The 100 pigs are Tamworth (ginger, clever, naughty and wonderful taste), and saddlebacks (excellent mothers, relaxed and glorious). They are now cross breeding the two, so that the motherly instincts of the saddlebacks can be crossed with the glorious meat of the tamworths, without their naughtiness. (There are also goats, turkeys, a host of domestic pets, and we get to meet many of them on our tour of the farm. We just won’t actually be eating any of them). Intensively farmed pigs are reared for 16 weeks, but Porcus rear theirs for 30 weeks. When the pigs are farrowing, and the piglets are born, they are kept in large pens together, as it is too cold so high in the hills to allow them out all the time. Intensely sociable animals, we watched the large piglets playing and chasing each other about in their pens.
Porcus offer an unusual opportunity to become really involved in the production of meat. You are allowed to ‘choose your own pig’ to eat. (It’s pretty much encouraged not to name it, but each to their own on this one!). You can come and see the pig, take photos, watch it roll about in the mud. You can then choose how you want the meat butchered and cured, and if you want, can be involved in the process of butchering. You can even go with your pig to slaughter. You can be taught how to make sausages and then make them to whatever recipes you would like.
After a talk about farming practices, and a very informal, laughter filled question and answer session,we had a tour of the farm, taking in the pens to see the large piglets, and then to the field to see the vast expanse of mud the pigs get to scamper round in. Then it is sausage making time, in a processing room with the best view from a bacon slicer ever. We all had a go at making a standard recipe sausage, with explanations as to what each ingredient does. Group squeamishness over the ox-guts lining, but everyone had a go at feeding the meat through. The day ended with chomping on the sausages we had made, as well as Pancetta, and Scarborough Fair flavours.

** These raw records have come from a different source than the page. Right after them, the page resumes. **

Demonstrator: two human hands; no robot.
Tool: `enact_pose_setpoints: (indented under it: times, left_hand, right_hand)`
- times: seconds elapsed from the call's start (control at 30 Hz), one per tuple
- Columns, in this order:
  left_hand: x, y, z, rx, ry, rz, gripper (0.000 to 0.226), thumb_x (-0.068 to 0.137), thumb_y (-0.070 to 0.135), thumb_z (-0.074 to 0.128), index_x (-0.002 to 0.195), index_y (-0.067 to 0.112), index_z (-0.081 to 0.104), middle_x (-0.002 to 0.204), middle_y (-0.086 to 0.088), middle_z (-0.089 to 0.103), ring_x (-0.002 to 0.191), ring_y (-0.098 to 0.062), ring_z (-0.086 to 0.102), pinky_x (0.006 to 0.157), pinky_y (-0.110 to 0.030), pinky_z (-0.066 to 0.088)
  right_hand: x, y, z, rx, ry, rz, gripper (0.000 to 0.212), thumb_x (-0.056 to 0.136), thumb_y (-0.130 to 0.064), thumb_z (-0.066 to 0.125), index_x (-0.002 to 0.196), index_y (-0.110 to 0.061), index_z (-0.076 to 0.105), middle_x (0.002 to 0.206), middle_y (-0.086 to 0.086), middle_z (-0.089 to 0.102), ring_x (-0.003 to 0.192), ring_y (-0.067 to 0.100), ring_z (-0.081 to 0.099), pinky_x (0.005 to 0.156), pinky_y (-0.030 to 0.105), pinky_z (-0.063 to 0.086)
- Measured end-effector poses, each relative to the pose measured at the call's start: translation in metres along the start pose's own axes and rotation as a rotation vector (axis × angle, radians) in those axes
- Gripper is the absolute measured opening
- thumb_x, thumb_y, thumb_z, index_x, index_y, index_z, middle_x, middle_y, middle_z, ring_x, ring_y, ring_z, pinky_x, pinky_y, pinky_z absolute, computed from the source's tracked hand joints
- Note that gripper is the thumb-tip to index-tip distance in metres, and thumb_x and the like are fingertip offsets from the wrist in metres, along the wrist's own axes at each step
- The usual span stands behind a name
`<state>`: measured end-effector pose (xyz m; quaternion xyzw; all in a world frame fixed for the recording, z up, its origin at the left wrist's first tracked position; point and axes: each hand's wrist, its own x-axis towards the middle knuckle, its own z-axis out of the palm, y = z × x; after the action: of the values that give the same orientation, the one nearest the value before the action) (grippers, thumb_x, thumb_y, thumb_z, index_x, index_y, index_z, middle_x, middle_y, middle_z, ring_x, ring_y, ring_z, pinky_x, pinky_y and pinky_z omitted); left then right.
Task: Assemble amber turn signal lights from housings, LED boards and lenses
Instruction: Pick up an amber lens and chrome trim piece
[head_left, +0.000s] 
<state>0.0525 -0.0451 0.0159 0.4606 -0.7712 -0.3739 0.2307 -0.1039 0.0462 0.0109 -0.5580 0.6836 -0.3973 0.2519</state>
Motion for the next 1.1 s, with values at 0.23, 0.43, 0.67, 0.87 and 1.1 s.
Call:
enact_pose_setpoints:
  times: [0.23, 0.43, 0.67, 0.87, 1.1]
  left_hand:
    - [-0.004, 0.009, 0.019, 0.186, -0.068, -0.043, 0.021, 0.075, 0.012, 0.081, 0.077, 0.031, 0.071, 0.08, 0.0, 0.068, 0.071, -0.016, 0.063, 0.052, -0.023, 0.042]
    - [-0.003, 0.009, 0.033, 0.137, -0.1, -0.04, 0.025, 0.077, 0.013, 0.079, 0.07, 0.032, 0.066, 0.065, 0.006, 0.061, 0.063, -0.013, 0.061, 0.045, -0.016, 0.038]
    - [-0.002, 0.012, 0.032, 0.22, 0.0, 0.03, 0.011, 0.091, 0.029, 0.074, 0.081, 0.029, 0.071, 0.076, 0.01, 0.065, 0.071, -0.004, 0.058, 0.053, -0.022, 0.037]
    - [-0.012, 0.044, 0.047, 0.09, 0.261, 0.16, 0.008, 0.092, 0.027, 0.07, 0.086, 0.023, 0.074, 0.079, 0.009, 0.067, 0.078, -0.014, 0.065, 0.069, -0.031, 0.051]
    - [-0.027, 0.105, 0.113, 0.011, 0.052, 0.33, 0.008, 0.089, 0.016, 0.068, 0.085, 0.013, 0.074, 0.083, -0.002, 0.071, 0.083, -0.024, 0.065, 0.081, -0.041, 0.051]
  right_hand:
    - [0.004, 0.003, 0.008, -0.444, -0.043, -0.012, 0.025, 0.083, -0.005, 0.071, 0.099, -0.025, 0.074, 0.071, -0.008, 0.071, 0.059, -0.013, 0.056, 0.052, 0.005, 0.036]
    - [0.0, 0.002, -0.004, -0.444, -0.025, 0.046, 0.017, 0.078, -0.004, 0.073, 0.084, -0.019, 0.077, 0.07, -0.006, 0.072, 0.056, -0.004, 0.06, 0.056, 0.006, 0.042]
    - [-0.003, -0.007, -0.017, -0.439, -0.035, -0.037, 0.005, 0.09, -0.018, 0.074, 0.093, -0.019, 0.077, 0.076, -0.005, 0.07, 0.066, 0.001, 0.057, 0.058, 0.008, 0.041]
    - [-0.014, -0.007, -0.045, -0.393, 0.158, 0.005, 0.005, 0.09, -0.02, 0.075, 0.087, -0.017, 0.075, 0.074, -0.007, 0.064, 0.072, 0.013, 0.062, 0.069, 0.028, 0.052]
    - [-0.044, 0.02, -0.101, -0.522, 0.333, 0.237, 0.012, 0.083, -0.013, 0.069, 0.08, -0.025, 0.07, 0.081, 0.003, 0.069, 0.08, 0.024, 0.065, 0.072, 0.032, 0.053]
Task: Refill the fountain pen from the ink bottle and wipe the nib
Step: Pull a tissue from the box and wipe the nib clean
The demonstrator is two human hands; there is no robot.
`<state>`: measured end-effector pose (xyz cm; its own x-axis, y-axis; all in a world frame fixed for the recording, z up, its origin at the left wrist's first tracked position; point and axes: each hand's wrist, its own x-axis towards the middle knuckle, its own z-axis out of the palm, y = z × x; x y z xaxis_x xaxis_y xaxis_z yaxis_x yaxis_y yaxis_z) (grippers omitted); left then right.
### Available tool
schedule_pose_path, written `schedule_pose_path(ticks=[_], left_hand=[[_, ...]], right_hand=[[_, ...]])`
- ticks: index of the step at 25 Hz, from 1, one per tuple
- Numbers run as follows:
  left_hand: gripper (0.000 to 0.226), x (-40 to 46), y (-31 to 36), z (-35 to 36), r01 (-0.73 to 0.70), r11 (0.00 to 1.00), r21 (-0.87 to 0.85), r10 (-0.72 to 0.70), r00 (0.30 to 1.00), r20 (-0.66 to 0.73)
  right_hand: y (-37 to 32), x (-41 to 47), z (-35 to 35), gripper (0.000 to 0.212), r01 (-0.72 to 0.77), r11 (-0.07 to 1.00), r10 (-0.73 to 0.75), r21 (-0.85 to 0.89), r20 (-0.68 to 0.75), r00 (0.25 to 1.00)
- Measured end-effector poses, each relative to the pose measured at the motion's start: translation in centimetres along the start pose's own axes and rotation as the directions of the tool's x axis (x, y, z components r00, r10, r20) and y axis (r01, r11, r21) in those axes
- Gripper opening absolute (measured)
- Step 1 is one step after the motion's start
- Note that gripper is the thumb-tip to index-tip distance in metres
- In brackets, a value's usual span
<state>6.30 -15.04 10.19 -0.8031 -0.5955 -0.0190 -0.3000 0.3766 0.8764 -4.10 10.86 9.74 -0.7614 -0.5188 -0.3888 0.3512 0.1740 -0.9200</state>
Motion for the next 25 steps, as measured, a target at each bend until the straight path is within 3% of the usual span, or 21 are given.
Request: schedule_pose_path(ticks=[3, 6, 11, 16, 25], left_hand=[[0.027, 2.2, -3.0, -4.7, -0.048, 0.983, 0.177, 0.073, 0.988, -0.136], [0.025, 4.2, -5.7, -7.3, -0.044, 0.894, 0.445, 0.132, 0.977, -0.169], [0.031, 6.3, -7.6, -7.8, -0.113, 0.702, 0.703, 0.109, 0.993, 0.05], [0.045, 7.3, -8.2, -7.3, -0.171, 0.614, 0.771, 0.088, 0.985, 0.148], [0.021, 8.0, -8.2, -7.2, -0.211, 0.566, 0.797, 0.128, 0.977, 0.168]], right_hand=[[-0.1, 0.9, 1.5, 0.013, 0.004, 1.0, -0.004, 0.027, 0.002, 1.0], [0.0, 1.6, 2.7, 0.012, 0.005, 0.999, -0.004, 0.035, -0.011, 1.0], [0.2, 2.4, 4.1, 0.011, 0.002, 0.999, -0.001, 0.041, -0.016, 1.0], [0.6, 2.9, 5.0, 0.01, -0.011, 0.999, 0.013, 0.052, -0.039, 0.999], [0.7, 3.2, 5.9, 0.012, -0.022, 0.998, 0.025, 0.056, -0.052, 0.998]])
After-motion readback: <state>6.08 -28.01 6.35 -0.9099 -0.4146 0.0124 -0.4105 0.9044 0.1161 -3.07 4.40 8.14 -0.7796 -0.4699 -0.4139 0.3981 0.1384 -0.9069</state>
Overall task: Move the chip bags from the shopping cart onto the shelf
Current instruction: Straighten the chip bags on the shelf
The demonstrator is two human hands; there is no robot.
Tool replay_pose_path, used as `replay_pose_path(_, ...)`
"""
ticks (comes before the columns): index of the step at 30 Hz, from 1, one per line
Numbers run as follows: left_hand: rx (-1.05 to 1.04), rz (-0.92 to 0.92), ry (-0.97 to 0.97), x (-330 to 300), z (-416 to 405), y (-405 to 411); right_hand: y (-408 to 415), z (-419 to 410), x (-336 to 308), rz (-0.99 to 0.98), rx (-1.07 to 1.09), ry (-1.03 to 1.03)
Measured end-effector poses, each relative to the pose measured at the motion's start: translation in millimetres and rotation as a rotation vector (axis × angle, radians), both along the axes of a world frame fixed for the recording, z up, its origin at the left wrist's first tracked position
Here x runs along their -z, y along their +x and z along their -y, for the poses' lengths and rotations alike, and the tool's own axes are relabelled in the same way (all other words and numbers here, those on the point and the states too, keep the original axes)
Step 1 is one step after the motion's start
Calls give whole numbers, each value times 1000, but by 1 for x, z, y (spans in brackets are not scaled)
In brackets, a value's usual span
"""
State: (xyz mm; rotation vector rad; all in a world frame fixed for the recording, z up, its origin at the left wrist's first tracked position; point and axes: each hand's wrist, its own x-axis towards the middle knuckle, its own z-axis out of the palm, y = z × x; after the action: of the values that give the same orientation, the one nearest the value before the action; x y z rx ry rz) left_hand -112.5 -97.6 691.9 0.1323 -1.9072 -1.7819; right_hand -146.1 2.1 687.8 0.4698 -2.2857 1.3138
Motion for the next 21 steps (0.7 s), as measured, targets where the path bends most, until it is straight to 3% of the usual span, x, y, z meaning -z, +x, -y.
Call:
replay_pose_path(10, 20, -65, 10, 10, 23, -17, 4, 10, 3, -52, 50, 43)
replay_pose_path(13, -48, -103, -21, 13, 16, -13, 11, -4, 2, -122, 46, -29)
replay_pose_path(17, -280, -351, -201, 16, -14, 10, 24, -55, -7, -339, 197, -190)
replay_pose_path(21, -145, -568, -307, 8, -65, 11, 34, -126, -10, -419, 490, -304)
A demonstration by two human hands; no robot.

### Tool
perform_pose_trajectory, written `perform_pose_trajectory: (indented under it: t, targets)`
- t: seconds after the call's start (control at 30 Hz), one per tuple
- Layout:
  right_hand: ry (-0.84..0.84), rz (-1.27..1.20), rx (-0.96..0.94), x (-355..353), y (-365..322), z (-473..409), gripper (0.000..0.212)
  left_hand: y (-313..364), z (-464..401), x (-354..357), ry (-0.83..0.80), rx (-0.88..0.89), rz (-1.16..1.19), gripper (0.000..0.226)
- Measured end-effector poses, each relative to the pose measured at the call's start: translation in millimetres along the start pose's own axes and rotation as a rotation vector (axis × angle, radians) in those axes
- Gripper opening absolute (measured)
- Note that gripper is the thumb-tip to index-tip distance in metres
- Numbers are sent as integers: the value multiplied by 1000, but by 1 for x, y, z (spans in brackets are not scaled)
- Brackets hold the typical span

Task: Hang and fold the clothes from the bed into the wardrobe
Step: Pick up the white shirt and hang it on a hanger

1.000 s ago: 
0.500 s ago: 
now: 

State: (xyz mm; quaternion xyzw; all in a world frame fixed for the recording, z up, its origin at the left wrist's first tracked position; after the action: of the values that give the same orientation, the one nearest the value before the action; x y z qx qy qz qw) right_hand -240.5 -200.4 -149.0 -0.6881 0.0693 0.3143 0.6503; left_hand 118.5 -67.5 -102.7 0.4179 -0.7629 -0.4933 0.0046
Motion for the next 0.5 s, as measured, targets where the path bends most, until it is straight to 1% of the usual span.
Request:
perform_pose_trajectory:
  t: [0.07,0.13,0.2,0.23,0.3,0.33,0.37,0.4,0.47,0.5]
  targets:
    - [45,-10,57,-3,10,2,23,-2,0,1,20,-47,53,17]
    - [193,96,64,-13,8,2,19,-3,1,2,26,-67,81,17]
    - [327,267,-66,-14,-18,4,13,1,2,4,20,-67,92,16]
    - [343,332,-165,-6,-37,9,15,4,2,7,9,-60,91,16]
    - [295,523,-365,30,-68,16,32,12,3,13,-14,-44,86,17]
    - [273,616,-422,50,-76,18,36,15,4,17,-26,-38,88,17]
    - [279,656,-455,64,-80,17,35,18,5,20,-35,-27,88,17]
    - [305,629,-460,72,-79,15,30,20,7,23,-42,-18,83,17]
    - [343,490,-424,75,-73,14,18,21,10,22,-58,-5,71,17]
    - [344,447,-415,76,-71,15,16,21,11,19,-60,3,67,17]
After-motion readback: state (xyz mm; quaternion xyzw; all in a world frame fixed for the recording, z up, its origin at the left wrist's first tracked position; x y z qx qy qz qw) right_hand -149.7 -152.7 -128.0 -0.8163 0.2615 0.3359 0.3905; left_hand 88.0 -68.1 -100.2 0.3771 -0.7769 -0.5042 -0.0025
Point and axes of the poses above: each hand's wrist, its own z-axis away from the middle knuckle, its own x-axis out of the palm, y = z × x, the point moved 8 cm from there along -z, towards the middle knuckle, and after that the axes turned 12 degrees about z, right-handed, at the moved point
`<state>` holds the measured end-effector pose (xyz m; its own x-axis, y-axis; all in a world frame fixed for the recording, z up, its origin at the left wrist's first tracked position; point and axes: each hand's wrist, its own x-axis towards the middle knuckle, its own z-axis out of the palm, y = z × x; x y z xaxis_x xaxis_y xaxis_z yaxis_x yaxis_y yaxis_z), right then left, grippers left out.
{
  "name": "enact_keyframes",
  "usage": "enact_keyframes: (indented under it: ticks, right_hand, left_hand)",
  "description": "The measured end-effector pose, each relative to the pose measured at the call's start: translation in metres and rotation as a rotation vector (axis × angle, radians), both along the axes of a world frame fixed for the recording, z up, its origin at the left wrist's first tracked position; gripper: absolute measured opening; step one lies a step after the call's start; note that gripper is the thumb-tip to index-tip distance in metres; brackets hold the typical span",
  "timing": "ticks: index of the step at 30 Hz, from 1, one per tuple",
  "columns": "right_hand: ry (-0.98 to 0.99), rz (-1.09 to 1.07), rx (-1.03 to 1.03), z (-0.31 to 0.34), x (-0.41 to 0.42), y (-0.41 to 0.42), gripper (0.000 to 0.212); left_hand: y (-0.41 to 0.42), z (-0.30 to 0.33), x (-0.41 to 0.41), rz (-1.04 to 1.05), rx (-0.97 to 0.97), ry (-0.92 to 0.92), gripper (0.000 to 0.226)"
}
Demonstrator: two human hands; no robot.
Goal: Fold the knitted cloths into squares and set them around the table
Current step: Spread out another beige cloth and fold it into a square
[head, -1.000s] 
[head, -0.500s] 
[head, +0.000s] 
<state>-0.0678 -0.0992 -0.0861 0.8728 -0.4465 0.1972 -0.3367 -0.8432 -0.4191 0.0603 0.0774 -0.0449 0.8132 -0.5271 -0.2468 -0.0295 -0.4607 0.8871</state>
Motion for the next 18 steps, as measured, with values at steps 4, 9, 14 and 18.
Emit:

You may not agree, or feel comfortable with what I did today. But, if a meat eater went to the sterile supermarket, strolled its blank aisles and picked up the shrink wrapped, water and medicine injected meat on offer without checking it’s provenance, then they are the ones who need to address their consumption. I made sausages today; they came from pigs rolling in the mud just feet away. And they tasted amazing.